Merced chief explains policy on euthanizing dogs

09/16/2013 5:39 PM

09/16/2013 5:39 PM

There are a number of misconceptions and untruths circulating regarding the Merced Police Department and its policy toward the treatment of fatally injured animals.

Last week, there was a story in the daily newspaper that fanned the flames of public indignation. It implied that the department regularly disposes of injured dogs at the police shooting range with careless disregard for compassion and the law.

First, some background on the case mentioned in the media: The incident was first reported in early June when officers responded to a complaint from Mira Court residents. A dog was on the loose, chasing neighborhood children and barking and growling at them.

When an officer found the female pit bull that sparked the call, she charged him and he shot the dog once in the shoulder. Three neighbors who witnessed the incident said the dog appeared to be vicious.

The dog was turned over to the owners who later brought the paralyzed animal to the police station. They said they couldn’t afford veterinary fees for the suffering dog and asked officers to put down the animal. Empathic officers and a supervisor agreed, and the dog was taken to the shooting range where the animal could be safely put down. The city’s animal control officer has the state-required training to put animals to sleep by injection but was off-duty. She has put down two animals this year.

The department regularly takes stray animals to the county shelter and injured ones to the vet, even after hours.

All those details were left out of the story.

The officers followed the guidelines within the California Penal Code section 597.1e:

“… Any peace officer, humane society officer, or any animal control officer may, with the approval of his or her immediate superior, humanely destroy any stray or abandoned animal in the field in any case where the animal is too severely injured to move or where a veterinarian is not available and it would be more humane to euthanize the animal.”

In the officers’ judgment, the best course of action after the owners left the dog at the police station was to quickly euthanize the pit bull at Gove Road.

The department does not take its responsibility lightly. The Merced Police Department has had canines on the force for more than two decades. Many of our officers and staff have pet dogs at home. Contrary to what some critics may say, officers do not relish the idea of having to put down a dog and do not take a cavalier attitude toward that.

Putting dogs down is rare in the city, and the use of the shooting range even more exceptional. It is done only when the animal is severely injured and the animal control officer is not available. The range provides safety for the officer and the public.

My officers don’t like to do this, but they also don’t like to see an animal in pain and agony. They acted in the best interests of the dog to quickly put it out of its misery.

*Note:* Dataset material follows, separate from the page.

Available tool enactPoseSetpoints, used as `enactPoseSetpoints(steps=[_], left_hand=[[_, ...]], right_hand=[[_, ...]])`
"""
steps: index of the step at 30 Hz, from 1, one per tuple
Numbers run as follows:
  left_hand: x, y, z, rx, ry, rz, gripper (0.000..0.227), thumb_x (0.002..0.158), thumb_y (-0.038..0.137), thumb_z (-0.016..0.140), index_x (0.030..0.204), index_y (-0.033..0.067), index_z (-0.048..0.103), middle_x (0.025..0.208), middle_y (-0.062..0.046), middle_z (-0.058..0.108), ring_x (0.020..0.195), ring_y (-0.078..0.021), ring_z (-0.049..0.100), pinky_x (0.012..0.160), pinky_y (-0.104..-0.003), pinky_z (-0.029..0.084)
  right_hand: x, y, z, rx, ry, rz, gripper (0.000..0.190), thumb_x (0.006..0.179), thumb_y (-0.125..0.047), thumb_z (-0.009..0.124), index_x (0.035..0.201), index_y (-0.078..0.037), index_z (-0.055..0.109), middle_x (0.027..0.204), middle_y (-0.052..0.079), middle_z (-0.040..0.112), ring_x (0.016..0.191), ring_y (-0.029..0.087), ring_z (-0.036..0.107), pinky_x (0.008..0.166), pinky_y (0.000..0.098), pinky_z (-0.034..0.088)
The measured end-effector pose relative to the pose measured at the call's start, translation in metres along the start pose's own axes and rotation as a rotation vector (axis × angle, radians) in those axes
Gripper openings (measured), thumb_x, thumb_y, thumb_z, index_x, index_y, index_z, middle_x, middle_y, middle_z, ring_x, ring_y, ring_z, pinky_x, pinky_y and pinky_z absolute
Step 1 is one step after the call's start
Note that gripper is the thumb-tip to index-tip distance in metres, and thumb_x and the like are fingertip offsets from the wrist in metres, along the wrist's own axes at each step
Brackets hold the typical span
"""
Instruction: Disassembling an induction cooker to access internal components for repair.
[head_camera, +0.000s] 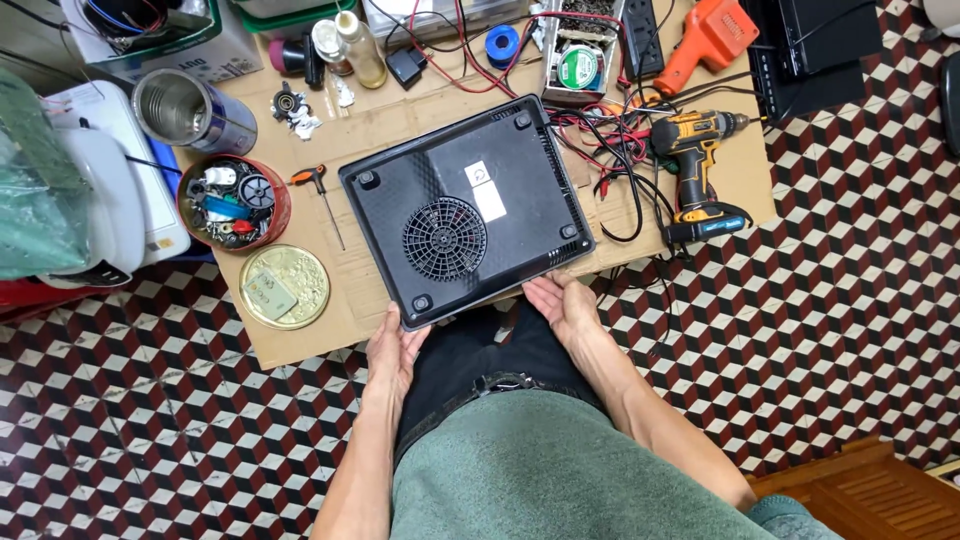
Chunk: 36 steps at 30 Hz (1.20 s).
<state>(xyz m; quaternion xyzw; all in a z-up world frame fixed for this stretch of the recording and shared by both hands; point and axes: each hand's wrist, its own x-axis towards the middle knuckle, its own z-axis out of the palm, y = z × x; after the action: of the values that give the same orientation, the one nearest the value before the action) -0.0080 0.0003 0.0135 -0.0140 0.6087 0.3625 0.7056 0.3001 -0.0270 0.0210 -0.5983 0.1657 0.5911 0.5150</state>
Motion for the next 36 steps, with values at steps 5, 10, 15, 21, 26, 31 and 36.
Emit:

People talk about alternatives and there are. But they all cost money, and this is a department that is still 23 officers down from where it was in 2008. The department spent $85,686 last year for drop off, euthanasia, disposal and other services from Merced County Animal Control, and that doesn’t include the city animal control officers’ salaries. Another $1,500 was paid for vet services. That’s getting close to the salary of another police officer and the $26,000 a year collected in dog licenses doesn’t come close to offsetting the costs.

The city has a problem with dogs on the loose. The City Council hears about the packs in calls from constituents and heard about the issue at its town-hall meetings. People told stories of packs of dogs chasing them into their homes and threatening their children playing outside. Merced isn’t alone in the problem and has joined forces with other cities to conduct sweeps in an attempt to clear the streets of the threat.

Some of the dogs are wild, some get loose, and some are just not regulated by their owners. The owner of the pit bull insisted she never charged at people. That dog was not on a leash and was not enclosed by a fence.

Even the neighbors who said they didn’t have problems with that dog described her as “usually very nonaggressive.” For the officer who faced the charging pit bull, the key word was “usually.”

People taking responsibility for their actions is the real solution to most policing problems, and that includes responsible pet ownership. But the number of dogs running loose on the streets indicates it isn’t going to happen soon.